-- RECORDS SHOWN follows --

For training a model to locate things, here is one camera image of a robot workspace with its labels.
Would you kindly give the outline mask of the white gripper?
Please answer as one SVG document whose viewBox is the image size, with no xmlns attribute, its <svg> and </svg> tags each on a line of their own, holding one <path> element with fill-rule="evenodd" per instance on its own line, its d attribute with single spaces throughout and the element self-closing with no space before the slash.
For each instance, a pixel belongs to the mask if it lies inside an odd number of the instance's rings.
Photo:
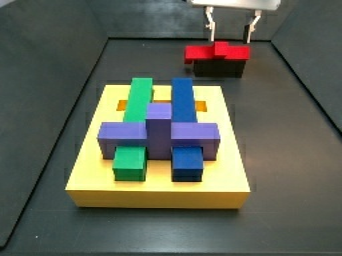
<svg viewBox="0 0 342 256">
<path fill-rule="evenodd" d="M 205 28 L 209 31 L 209 42 L 215 40 L 215 21 L 213 21 L 213 7 L 253 9 L 253 15 L 249 22 L 244 25 L 243 43 L 248 44 L 251 41 L 251 34 L 255 31 L 256 23 L 261 16 L 261 10 L 276 10 L 281 0 L 185 0 L 193 6 L 207 6 L 204 14 L 207 18 Z"/>
</svg>

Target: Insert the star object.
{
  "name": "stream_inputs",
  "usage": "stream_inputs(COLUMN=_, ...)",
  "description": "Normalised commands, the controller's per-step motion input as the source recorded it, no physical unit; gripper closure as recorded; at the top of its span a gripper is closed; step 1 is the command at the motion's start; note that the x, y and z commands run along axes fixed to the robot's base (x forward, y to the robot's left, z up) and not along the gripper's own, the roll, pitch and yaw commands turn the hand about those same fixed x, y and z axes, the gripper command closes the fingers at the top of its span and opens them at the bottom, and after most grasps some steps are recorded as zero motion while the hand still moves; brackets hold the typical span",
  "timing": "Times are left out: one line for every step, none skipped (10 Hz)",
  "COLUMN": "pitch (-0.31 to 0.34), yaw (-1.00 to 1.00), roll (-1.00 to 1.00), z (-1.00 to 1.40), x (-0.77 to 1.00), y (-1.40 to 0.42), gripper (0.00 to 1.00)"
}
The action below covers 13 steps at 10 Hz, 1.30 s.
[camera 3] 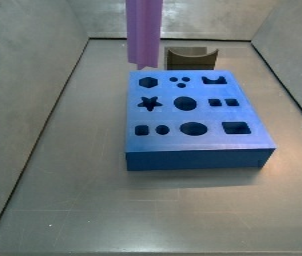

-- RECORDS SHOWN concluded --

EXERCISE AIM =>
Some of the data mentions "instance". Copy every line where it does.

SOLUTION TO THIS EXERCISE =>
Please answer as one SVG document whose viewBox is the image size, with no xmlns attribute, its <svg> and </svg> tags each on a line of their own, holding one <path> element with fill-rule="evenodd" per instance on its own line, its d attribute with single spaces throughout and the element self-closing with no space before the slash.
For each instance, a pixel belongs to the mask if it lies inside an odd number of the instance's rings.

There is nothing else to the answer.